|Read the Digest in
You need the free Adobe
The digest of current topics on Continuous Processing Architectures. More than Business Continuity Planning.
BCP tells you how to recover from the effects of downtime.
CPA tells you how to avoid the effects of downtime.
In this issue:
Complete articles may be found at http://www.availabilitydigest.com/.
Ask Us About Our Consulting Services
If you are considering moving your application to an active/active environment, things may not be as simple as you would hope. Our article on active/active migration is a must-read.
We at the Availability Digest can also help you plan and execute your migrations. For further information about our consulting services, please feel free to contact us at
We once again encourage you to share your Case Studies and Never Again stories with us. See how you can earn a free subscription to the Digest by visiting www.availabilitydigest.com/reporter. We would love to add your experiences to those from our own customer base.
Dr. Bill Highleyman, Managing Editor
Telecom Italia’s Active/Active Mobile Services
The Telecom Italia Group provides the bulk of mobile cell phone services in Italy and Brazil via its TIM (Telecom Italia Mobile) network. It cooperates with other mobile service providers to provide seamless cell phone services to 300 million subscribers in 28 countries.
The TIM network uses HP’s Open Call Intelligent Network Servers (INS) running on HP NonStop servers to provide many of its services, such as SMS (Small Message Service), its text messaging service, and its Universal Messaging Service (UMS), which provides voice mail, email, and fax messaging services.

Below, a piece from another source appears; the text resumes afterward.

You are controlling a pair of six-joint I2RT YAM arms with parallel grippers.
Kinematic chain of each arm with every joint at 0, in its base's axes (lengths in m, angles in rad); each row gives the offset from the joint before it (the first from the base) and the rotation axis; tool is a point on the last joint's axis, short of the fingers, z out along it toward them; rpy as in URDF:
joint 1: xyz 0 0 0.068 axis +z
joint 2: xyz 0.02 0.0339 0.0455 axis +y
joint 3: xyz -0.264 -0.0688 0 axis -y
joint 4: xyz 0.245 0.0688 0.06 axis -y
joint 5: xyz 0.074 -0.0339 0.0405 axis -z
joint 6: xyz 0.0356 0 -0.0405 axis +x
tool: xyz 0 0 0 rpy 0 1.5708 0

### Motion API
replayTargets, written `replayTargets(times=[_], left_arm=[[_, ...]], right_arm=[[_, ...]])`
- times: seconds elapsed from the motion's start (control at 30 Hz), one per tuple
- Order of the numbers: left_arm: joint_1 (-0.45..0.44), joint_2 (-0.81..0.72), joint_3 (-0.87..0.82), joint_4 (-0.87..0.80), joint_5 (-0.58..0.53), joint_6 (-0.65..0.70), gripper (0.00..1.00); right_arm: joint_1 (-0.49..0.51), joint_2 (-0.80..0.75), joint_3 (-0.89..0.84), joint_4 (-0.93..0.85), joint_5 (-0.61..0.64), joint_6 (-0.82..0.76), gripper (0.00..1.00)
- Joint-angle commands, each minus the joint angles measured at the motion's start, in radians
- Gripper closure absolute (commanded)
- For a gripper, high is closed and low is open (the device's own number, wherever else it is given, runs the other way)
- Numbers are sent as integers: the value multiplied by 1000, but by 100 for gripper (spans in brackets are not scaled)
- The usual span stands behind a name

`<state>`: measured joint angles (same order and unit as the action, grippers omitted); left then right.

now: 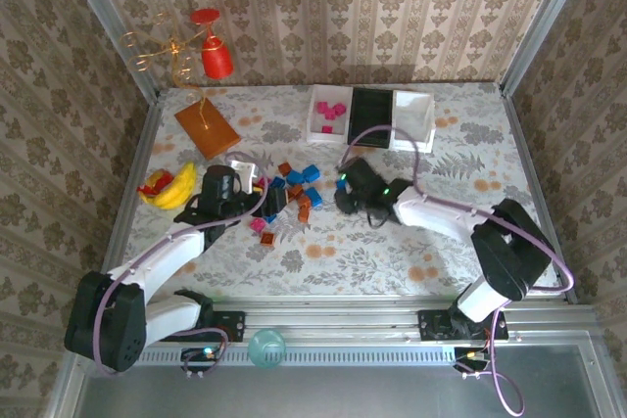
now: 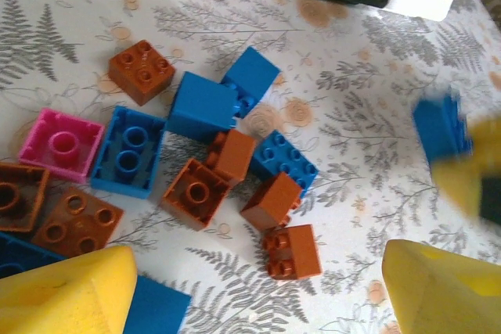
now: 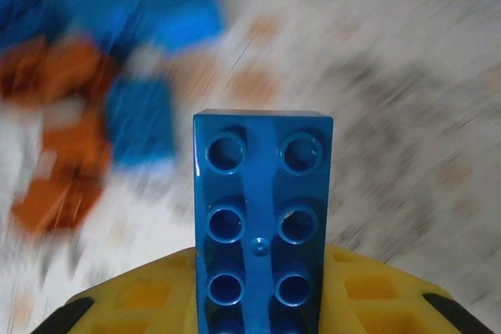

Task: Sort the legos into containers by color
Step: Pick up the lego from the bottom-center of the table, then place the lego in the container.

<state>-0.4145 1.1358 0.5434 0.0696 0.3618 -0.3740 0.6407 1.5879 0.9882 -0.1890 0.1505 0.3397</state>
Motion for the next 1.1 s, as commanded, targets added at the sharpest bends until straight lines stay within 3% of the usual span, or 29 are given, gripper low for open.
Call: replayTargets(times=[0.0, 0.1, 0.37, 0.47, 0.6, 0.7, 0.8, 0.9, 1.07], left_arm=[[-36, -28, 18, 52, 35, -56, 17], [-91, -42, 48, 26, 6, -64, 17], [-110, -55, 116, -8, -45, -69, 16], [-112, -30, 141, -23, -70, -56, 16], [-110, 1, 153, -30, -92, -34, 16], [-104, 14, 146, -43, -136, -8, 15], [-84, 19, 120, -43, -170, 13, 15], [-27, 19, 77, -20, -169, 8, 15], [57, 3, 4, 43, -125, -20, 15]], right_arm=[[-110, 50, 86, 148, 34, 66, 71], [-172, 157, 212, 148, 77, 68, 71], [-270, 478, 580, 73, 168, 56, 67], [-286, 584, 734, 8, 209, 21, 62], [-294, 610, 825, -26, 211, -36, 48], [-289, 512, 775, -22, 163, -75, 36], [-244, 330, 588, 38, 96, -124, 28], [-148, 120, 330, 89, 46, -147, 23], [19, -70, 17, 160, -39, -147, 16]])
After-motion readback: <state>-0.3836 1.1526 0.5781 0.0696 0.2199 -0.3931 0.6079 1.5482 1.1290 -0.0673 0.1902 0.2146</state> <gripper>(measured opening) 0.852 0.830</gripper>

To provide disaster tolerance and capacity expansion, Telecom Italia has configured its INS system as an active/active system. TIM currently operates on two INS nodes, one in Rome and one in Milan. The two nodes are synchronized by using Shadowbase bidirectional replication. Data collisions are resolved with relative replication.

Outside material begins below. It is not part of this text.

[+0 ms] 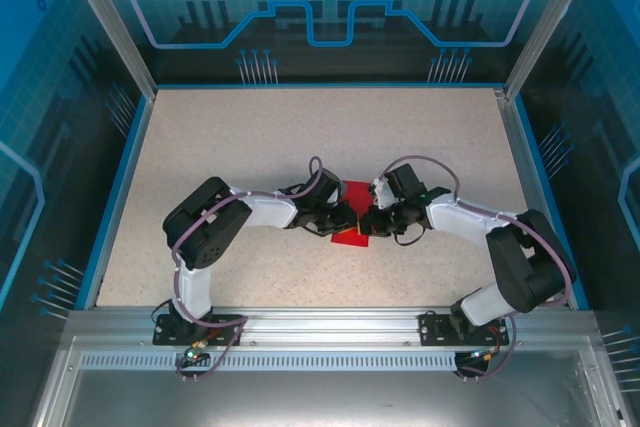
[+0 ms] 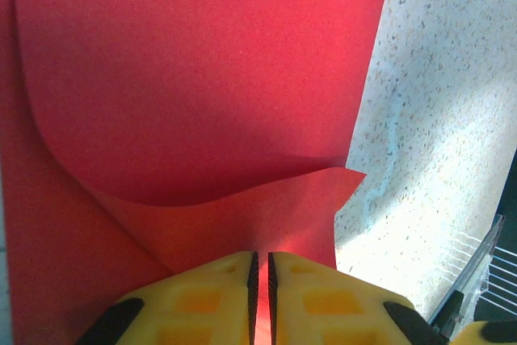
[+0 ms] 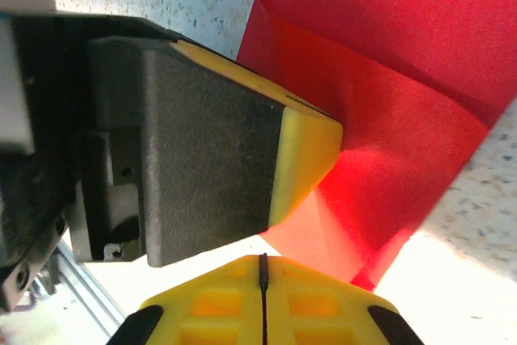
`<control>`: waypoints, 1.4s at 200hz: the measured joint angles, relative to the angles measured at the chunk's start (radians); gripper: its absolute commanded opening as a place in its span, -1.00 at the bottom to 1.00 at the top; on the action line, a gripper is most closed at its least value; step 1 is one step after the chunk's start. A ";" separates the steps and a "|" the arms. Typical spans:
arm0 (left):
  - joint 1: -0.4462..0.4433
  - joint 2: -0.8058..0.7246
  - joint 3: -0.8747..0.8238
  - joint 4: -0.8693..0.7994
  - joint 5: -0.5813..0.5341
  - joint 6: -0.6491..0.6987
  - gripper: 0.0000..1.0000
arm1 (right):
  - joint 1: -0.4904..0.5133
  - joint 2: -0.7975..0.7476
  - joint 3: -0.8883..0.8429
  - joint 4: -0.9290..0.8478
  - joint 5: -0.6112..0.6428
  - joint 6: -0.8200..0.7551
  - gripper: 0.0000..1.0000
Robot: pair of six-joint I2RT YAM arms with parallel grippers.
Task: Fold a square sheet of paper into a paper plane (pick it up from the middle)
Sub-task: Fold the triangle a second time at the center of the table.
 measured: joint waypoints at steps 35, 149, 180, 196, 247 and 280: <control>0.000 0.000 0.000 -0.001 -0.001 0.000 -0.68 | -0.001 0.049 -0.002 0.038 -0.035 0.045 -0.87; 0.001 0.000 0.000 0.001 -0.007 -0.005 -0.68 | -0.016 0.114 -0.020 0.061 -0.019 0.067 -0.85; 0.000 0.000 0.000 0.006 -0.007 -0.008 -0.68 | -0.027 0.131 -0.034 0.073 -0.019 0.062 -0.86; 0.000 0.000 0.000 0.006 -0.007 -0.011 -0.68 | -0.027 0.132 -0.034 0.073 -0.020 0.055 -0.85; -0.001 0.001 0.000 0.008 -0.008 -0.018 -0.68 | -0.034 0.123 -0.034 0.063 -0.028 0.043 -0.79; -0.001 0.001 0.000 0.008 -0.008 -0.019 -0.68 | -0.032 0.083 -0.034 0.046 -0.031 0.043 -0.75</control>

Telecom Italia plans to upgrade its INS operating system with no interruption to subscriber services. The ability to do zero downtime migrations such as this is a hallmark of active/active systems. TIM’s active/active configuration also positions it to be able to add capacity easily by simply adding additional nodes and then redistributing its cell tower traffic.
The Great 2003 Northeast Blackout and the $6 Billion Software Bug
On August 14, Northeast North America went dark. Was this a continuation of the Blaster worm cyber attack that had occurred just three days earlier?
No. It turned out that the cause of the great 2003 Northeast Blackout was anything but sinister. The Blackout was, in fact, triggered on a hot day by a sagging transmission line contacting an untrimmed tree in Ohio and was aided by a hung alarm system. The failed transmission line imposed heavier loads on other transmission lines, which then began to fail. As each transmission line failed, it overloaded others, which then failed themselves. This cascade of failures led to the blackout. However, power controllers at Ohio’s FirstEnergy were unaware of what was going on because there were no alarms being generated to alert them to the escalating problems.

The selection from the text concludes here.